*** Opening Exercise input ***
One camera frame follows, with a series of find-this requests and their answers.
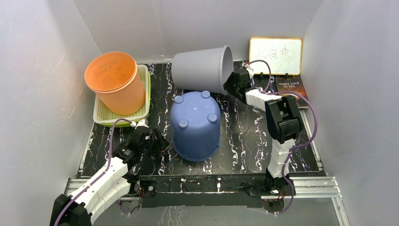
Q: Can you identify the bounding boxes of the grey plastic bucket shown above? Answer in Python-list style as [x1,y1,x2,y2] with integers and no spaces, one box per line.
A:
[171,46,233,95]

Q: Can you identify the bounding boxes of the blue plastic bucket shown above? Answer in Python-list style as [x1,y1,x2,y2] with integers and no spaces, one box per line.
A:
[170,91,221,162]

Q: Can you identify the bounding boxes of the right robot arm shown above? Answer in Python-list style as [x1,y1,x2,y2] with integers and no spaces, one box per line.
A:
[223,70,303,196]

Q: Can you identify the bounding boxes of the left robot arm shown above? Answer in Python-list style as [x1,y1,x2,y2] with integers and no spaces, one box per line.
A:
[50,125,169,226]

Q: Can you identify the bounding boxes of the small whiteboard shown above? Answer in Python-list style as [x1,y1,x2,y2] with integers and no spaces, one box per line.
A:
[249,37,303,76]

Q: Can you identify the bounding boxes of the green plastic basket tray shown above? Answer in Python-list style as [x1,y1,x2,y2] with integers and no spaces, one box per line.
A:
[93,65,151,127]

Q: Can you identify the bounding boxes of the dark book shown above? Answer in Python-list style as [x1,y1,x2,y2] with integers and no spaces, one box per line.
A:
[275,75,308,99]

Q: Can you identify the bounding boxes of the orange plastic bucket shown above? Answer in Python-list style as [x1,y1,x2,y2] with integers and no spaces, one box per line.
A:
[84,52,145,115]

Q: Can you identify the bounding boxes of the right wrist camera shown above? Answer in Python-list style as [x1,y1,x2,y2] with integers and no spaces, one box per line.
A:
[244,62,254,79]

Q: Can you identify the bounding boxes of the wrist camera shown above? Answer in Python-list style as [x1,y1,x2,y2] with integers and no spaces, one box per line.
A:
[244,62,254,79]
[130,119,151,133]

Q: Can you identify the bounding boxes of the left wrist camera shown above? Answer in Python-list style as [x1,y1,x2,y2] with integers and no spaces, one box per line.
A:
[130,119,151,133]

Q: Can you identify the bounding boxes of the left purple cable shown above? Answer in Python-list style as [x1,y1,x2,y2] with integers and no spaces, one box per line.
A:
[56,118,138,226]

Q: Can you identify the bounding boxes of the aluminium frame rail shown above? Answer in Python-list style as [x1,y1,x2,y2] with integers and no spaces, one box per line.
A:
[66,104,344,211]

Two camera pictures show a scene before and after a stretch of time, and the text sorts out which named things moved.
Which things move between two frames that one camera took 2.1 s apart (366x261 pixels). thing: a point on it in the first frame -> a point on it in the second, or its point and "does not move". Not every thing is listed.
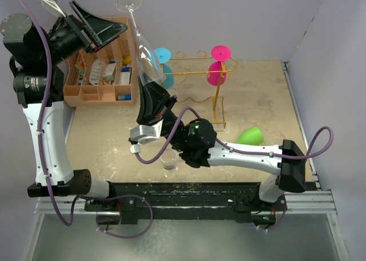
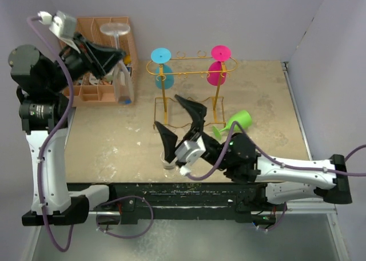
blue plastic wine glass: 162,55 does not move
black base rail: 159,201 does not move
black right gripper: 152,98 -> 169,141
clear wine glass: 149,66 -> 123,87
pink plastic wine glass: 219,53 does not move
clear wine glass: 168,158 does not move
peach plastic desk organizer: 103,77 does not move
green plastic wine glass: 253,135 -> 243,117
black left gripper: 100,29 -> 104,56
*** Closing Exercise input ***
*** Opening Exercise input ***
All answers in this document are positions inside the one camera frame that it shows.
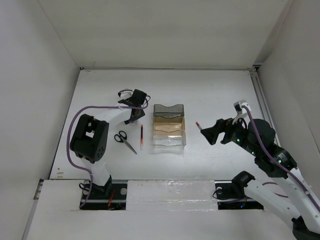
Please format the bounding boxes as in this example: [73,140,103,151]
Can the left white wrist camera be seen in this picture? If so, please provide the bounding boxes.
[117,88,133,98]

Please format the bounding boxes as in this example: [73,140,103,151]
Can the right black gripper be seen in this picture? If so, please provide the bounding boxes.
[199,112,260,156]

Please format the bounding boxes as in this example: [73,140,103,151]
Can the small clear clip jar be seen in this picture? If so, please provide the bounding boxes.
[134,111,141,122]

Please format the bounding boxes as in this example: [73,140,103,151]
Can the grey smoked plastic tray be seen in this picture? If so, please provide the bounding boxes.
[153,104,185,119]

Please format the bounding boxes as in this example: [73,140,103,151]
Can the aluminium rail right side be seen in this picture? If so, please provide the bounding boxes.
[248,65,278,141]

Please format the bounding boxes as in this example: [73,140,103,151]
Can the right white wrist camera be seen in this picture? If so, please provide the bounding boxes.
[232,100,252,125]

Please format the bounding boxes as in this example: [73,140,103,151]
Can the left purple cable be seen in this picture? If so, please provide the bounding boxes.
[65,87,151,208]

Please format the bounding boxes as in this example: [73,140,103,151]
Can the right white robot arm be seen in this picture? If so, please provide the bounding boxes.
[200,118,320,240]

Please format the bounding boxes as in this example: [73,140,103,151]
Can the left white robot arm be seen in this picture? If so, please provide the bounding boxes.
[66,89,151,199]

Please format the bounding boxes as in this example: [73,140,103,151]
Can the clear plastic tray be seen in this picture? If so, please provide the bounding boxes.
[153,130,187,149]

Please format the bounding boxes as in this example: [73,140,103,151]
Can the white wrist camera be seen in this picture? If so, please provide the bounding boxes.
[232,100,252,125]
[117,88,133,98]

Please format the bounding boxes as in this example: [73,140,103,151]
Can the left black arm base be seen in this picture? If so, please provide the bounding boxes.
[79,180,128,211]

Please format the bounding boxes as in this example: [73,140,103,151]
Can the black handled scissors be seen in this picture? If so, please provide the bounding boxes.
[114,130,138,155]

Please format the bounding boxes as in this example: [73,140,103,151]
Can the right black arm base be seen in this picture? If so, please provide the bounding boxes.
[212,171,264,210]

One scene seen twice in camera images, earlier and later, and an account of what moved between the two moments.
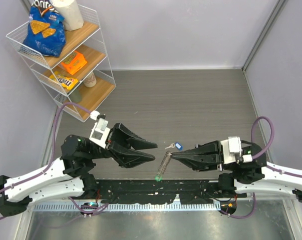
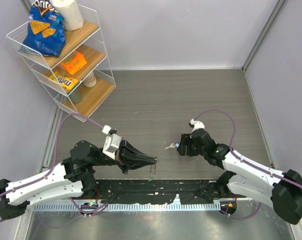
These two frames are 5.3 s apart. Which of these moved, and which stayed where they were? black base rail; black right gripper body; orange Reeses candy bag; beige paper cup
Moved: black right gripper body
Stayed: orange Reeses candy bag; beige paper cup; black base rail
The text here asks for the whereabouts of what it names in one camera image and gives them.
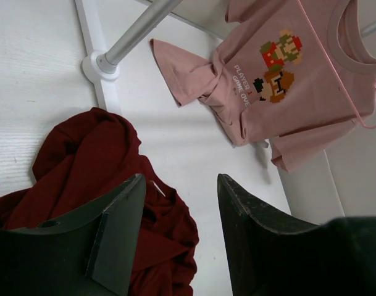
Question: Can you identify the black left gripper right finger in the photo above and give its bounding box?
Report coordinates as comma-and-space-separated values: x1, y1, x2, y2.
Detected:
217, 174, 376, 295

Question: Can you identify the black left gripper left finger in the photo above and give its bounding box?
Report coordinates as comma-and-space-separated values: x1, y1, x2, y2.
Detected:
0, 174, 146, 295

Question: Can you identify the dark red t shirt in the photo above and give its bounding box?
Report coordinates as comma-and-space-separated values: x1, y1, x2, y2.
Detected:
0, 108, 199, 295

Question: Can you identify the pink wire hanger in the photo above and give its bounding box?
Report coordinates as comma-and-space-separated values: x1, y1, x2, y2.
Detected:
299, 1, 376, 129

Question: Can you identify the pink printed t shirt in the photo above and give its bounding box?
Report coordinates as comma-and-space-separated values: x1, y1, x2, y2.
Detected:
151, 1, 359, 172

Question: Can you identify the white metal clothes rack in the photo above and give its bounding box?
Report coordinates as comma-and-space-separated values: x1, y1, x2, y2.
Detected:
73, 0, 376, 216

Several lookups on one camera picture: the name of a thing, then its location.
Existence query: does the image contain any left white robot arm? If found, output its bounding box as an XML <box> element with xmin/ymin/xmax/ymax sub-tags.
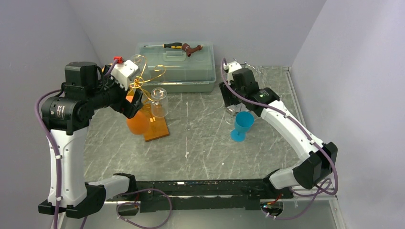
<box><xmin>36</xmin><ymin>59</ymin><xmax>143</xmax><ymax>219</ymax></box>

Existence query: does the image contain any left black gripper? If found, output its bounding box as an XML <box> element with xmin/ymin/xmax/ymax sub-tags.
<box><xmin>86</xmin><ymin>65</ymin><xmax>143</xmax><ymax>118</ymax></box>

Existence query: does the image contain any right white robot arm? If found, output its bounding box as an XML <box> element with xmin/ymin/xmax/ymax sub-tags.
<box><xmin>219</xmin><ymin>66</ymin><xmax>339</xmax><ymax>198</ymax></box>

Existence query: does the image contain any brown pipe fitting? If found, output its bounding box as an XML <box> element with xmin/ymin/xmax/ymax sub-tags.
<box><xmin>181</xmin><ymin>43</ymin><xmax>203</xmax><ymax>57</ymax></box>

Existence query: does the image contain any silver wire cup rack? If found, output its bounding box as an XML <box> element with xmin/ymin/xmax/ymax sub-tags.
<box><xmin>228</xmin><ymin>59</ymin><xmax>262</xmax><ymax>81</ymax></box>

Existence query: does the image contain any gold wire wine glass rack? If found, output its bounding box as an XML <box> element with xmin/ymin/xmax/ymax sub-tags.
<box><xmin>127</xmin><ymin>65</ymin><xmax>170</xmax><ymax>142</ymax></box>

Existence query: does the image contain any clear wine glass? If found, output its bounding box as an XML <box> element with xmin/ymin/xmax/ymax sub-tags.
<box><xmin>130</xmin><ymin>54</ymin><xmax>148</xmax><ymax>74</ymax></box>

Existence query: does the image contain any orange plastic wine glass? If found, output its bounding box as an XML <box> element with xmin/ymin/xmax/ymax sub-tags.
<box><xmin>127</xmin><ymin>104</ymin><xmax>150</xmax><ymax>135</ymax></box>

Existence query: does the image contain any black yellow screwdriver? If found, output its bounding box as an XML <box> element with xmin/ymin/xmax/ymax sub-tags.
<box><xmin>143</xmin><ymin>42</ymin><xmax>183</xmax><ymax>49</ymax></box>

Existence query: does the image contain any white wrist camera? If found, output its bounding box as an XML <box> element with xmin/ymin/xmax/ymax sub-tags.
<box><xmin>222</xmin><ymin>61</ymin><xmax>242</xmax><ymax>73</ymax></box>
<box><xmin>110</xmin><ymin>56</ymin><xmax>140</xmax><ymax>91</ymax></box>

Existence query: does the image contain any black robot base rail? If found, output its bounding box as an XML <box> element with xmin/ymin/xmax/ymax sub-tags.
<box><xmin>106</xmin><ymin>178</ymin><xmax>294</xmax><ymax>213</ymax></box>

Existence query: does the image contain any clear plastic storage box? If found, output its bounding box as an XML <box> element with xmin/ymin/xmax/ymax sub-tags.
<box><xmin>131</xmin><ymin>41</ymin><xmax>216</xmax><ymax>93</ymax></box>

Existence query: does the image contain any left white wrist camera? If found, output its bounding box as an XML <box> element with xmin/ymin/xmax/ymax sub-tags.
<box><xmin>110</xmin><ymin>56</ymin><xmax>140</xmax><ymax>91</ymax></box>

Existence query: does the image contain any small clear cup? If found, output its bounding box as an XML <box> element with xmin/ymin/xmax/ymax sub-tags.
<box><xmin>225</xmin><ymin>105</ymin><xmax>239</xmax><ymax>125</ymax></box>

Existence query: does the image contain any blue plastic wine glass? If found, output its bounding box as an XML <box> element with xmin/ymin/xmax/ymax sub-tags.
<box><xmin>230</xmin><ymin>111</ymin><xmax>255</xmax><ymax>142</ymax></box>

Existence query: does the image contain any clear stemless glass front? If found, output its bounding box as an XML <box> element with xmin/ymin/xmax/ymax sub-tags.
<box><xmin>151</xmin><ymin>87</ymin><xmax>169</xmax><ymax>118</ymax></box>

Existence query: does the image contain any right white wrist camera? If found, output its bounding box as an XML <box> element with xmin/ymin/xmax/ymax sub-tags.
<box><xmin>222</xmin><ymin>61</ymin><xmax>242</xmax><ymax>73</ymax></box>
*** Closing Exercise input ***
§ What you should do: Look through the entries and copy every line in which the string "green" appears.

§ Expected answer:
Q: Can you identify the bounding boxes of the green plastic basket tray shown above? Answer in Python-list style as [x1,y1,x2,y2] with integers and no spaces, one box per line.
green plastic wine glass: 253,135 -> 243,117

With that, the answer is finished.